2. Inorder Splits the Subtrees
In inorder traversal, the root splits the array into two parts:
• The elements to the left of the root in the inorder array form the left subtree.
• The elements to the right of the root form the right subtree.
Inorder: [9, 3, 15, 20, 7]
If 3 is the root (from preorder):
• Left subtree: [9]
• Right subtree: [15, 20, 7]
This clear boundary allows us to recursively construct the left and right subtrees.
3. The Perfect Complement
• Preorder gives you the hierarchy of the tree (roots in sequence).
• Inorder provides the relationships and structure (left and right boundaries).
Together, they resolve the ambiguity of tree structure that would arise if we used just one traversal.
Why Do We Need the Inorder Traversal to Split the Tree?
If we only use preorder, we cannot determine:
1. Left and Right Subtree Sizes:
• Without knowing how many nodes belong to the left subtree, it’s impossible to decide where the right subtree starts in the preorder array.
2. Tree Structure:
• For example, a tree with identical preorder traversals can represent entirely different structures if we don’t have the inorder traversal.
Optimized Algorithm
We follow these steps:
1. Create a map of inorder values to their indices for fast lookups.
2. Start with the entire preorder and inorder arrays.
3. Recursively construct the tree:
• Pick the root from the preorder array.
• Find its position in the inorder array to determine the left and right subtrees.
• Recursively build the left and right subtrees.

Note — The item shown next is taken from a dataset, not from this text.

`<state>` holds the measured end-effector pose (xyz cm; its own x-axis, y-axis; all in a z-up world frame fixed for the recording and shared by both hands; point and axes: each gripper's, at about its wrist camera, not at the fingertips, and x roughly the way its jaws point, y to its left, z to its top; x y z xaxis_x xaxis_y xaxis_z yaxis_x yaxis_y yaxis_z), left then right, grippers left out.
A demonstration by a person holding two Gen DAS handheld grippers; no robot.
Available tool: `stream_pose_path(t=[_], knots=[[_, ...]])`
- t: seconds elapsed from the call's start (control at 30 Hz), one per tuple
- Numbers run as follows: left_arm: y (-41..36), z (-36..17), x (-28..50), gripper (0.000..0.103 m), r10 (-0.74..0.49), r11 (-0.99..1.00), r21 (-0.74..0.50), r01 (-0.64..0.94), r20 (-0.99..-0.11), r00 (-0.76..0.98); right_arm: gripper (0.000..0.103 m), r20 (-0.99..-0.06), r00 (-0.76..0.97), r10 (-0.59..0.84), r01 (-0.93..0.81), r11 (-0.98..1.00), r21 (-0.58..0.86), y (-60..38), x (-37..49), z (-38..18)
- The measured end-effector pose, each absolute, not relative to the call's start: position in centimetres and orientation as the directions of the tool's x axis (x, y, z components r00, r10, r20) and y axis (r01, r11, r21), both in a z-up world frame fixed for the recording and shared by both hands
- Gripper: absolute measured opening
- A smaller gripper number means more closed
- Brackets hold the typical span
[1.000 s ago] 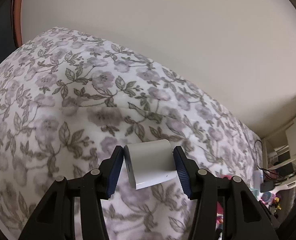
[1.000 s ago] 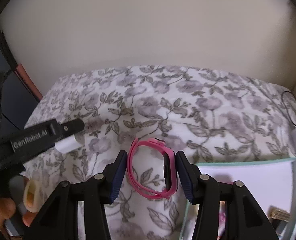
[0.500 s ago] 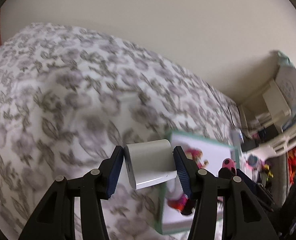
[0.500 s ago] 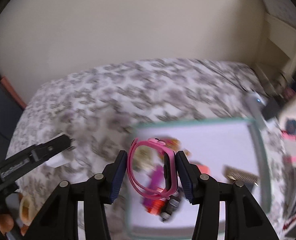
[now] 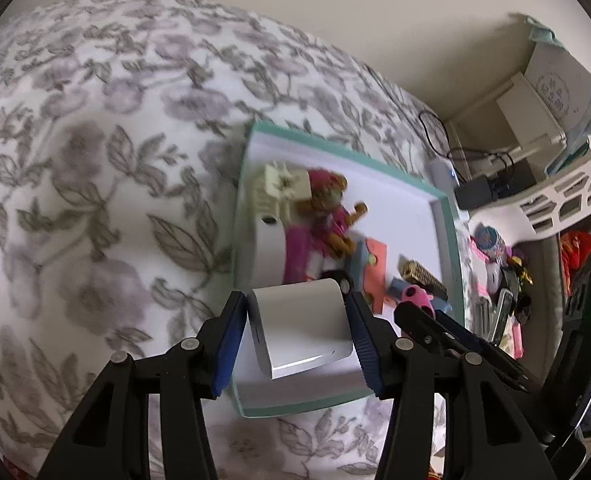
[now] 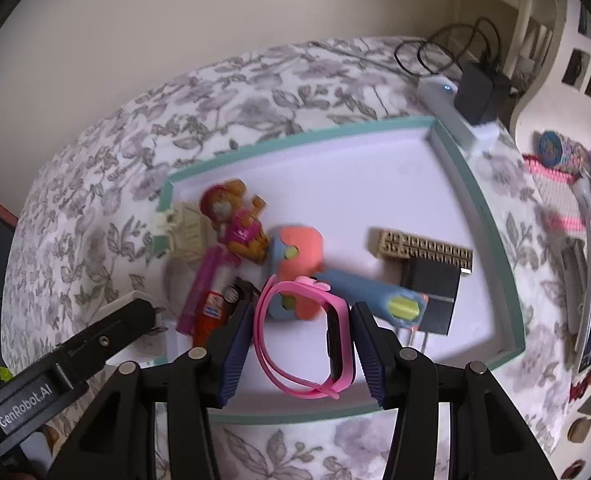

4. Return the constructed tree.
class Solution {
public TreeNode buildTree(int[] preorder, int[] inorder) {
Map<Integer, Integer> inorderMap = new HashMap<>();
// Build a map to store the index of each value in inorder traversal
for (int i = 0; i < inorder.length; i++) {
inorderMap.put(inorder[i], i);
}
// Start the recursive construction
return buildSubTree(preorder, inorderMap, 0, 0, inorder.length - 1);
}
private TreeNode buildSubTree(int[] preorder, Map<Integer, Integer> inorderMap, int preStart, int inStart, int inEnd) {
// Base case: if there are no elements to construct the tree
if (preStart >= preorder.length || inStart > inEnd) {
return null;
}
// Get the root value and create the root node
int rootValue = preorder[preStart];
TreeNode root = new TreeNode(rootValue);
// Find the root index in the inorder array
int inIndex = inorderMap.get(rootValue);
// Calculate the size of the left subtree
int leftTreeSize = inIndex - inStart;
// Recursively build the left and right subtrees
root.left = buildSubTree(preorder, inorderMap, preStart + 1, inStart, inIndex - 1);
root.right = buildSubTree(preorder, inorderMap, preStart + 1 + leftTreeSize, inIndex + 1, inEnd);
return root;
}
}
Step-by-Step Explanation
Step 1: Create an inorderMap
Map<Integer, Integer> inorderMap = new HashMap<>();
for (int i = 0; i < inorder.length; i++) {
inorderMap.put(inorder[i], i);
}
• Without the hash map, finding the index of the root in the inorder array would require a linear scan, adding O(n) overhead for each recursive call.
• The hash map optimizes the process, reducing the overall time complexity of the solution to O(n).
2. Recursive Function buildSubTree
private TreeNode buildSubTree(int[] preorder, Map<Integer, Integer> inorderMap, int preStart, int inStart, int inEnd) {
if (preStart >= preorder.length || inStart > inEnd) {
return null;
}
}
• Binary trees are naturally recursive structures, making recursion a straightforward approach for traversal and construction.
3. Root Node Construction
int rootValue = preorder[preStart];
TreeNode root = new TreeNode(rootValue);
• Retrieves the root value from the current position in the preorder array.
• Creates a new tree node with this value.